Material for this task Block Start
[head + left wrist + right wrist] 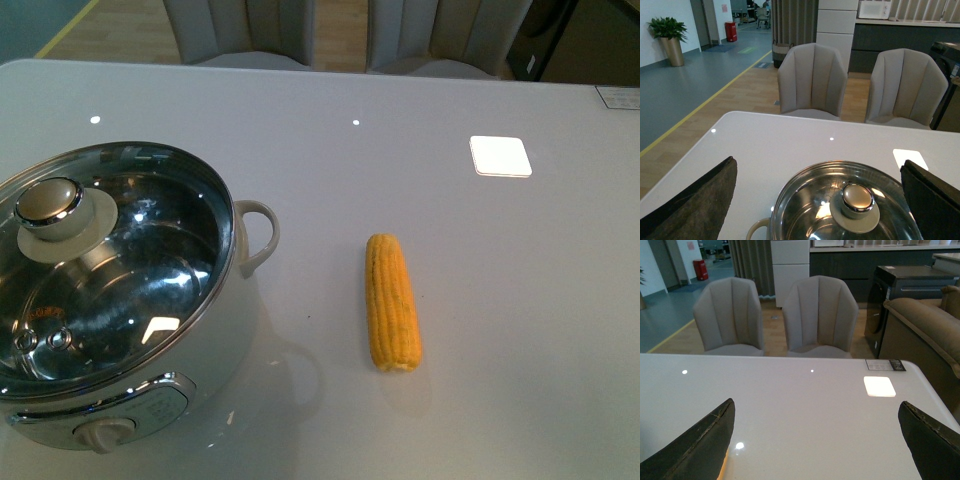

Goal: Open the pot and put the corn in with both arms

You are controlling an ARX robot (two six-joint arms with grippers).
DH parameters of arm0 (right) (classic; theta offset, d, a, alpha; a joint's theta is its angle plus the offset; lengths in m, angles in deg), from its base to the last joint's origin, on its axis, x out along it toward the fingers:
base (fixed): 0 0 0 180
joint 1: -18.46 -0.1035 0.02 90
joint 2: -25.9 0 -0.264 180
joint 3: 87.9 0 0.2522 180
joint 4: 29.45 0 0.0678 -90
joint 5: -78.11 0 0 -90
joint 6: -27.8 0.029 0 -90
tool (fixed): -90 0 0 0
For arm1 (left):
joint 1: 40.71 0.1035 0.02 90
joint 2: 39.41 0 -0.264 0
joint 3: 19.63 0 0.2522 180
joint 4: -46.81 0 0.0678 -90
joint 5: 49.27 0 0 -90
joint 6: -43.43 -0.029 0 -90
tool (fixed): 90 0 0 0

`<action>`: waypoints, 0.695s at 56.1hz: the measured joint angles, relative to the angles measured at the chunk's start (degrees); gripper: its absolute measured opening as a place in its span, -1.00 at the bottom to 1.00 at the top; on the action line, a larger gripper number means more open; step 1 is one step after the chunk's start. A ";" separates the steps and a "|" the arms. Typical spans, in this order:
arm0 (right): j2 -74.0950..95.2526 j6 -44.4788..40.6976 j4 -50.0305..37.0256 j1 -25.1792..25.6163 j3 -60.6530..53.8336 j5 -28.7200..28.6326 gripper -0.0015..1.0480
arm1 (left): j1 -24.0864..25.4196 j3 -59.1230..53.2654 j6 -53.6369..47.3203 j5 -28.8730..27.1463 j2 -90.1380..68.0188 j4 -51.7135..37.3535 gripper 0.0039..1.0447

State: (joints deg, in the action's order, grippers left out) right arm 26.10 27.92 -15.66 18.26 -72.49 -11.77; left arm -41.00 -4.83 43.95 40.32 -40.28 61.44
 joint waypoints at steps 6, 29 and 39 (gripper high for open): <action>-0.02 0.00 0.00 0.00 0.00 -0.04 0.83 | -0.87 9.55 2.49 -3.74 -14.21 20.79 0.88; 0.00 0.00 0.00 0.00 0.00 -0.02 0.83 | -4.63 15.06 2.49 -5.92 -47.60 -6.78 0.88; 0.00 0.00 0.00 0.00 0.00 0.00 0.83 | -9.66 14.49 5.11 -10.01 -65.37 -30.36 0.88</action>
State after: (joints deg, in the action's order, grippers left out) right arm 26.10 27.92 -15.66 18.26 -72.49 -11.77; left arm -50.67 9.66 49.06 30.31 -105.65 31.08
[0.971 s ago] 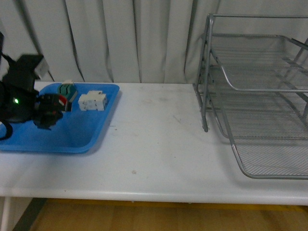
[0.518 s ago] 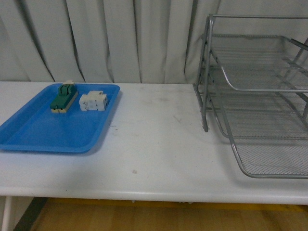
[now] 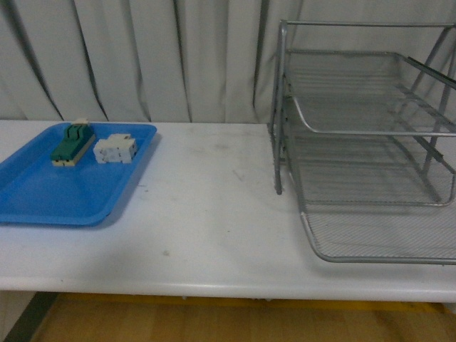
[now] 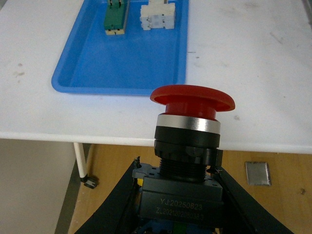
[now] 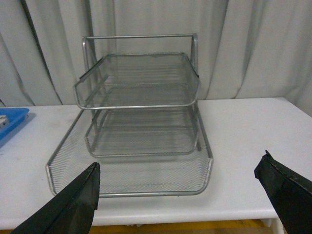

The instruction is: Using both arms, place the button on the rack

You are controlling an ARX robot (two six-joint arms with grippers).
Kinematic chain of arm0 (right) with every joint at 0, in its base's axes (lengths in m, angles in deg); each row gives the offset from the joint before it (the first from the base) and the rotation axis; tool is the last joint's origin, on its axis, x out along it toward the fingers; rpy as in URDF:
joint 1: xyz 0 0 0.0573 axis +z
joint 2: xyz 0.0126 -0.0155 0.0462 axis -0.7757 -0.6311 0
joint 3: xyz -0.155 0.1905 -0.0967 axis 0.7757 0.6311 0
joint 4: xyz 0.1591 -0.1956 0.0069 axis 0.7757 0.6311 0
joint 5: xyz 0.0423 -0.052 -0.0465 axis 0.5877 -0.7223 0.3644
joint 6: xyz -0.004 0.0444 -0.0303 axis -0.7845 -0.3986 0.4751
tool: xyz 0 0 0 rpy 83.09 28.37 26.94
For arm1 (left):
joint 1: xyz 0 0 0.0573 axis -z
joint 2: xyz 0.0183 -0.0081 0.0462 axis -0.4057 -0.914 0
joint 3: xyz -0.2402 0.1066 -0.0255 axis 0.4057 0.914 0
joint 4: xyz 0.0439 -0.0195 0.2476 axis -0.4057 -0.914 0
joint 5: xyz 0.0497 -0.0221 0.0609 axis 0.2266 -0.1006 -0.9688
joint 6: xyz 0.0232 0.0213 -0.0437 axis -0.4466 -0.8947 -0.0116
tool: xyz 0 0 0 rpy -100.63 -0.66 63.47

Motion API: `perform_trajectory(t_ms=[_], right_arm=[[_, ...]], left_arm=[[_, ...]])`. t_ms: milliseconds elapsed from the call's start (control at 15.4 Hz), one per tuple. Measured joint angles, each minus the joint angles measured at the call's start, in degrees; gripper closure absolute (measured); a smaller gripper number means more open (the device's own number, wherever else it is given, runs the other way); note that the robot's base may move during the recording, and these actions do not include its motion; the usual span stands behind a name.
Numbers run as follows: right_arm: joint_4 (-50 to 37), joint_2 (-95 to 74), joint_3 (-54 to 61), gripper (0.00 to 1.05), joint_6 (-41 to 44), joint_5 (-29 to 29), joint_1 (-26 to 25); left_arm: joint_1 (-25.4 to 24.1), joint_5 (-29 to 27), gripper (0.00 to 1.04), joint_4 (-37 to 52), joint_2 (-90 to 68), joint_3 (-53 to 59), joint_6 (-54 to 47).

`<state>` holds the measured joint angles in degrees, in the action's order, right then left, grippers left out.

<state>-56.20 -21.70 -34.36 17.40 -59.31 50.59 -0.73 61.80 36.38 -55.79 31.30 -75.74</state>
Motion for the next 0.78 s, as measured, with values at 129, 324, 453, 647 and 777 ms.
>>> perform_trajectory(t_ms=[129, 324, 453, 647, 777], right_arm=[[-0.02, 0.00, 0.00, 0.06, 0.00, -0.02, 0.00], [0.07, 0.00, 0.00, 0.06, 0.00, -0.02, 0.00], [0.02, 0.00, 0.00, 0.06, 0.02, -0.02, 0.00], [-0.20, 0.00, 0.00, 0.06, 0.02, -0.20, 0.24], [-0.02, 0.00, 0.00, 0.06, 0.00, -0.20, 0.26]], left_arm=[[0.00, 0.04, 0.68, 0.00, 0.04, 0.00, 0.00], [0.00, 0.04, 0.68, 0.04, 0.07, 0.00, 0.00], [0.22, 0.07, 0.68, -0.04, -0.02, 0.00, 0.00], [0.48, 0.46, 0.68, 0.00, -0.15, 0.00, 0.00], [-0.11, 5.14, 0.68, 8.09, -0.22, 1.90, -2.49]])
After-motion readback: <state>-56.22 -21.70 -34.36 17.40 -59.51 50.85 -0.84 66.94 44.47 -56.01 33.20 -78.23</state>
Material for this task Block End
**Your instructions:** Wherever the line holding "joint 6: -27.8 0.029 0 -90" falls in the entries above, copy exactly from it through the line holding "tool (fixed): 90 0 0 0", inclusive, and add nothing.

**Your solution:**
joint 6: -27.8 0.029 0 -90
tool (fixed): -90 0 0 0
For arm1 (left):
joint 1: 40.71 0.1035 0.02 90
joint 2: 39.41 0 -0.264 0
joint 3: 19.63 0 0.2522 180
joint 4: -46.81 0 0.0678 -90
joint 5: 49.27 0 0 -90
joint 6: -43.43 -0.029 0 -90
tool (fixed): 90 0 0 0

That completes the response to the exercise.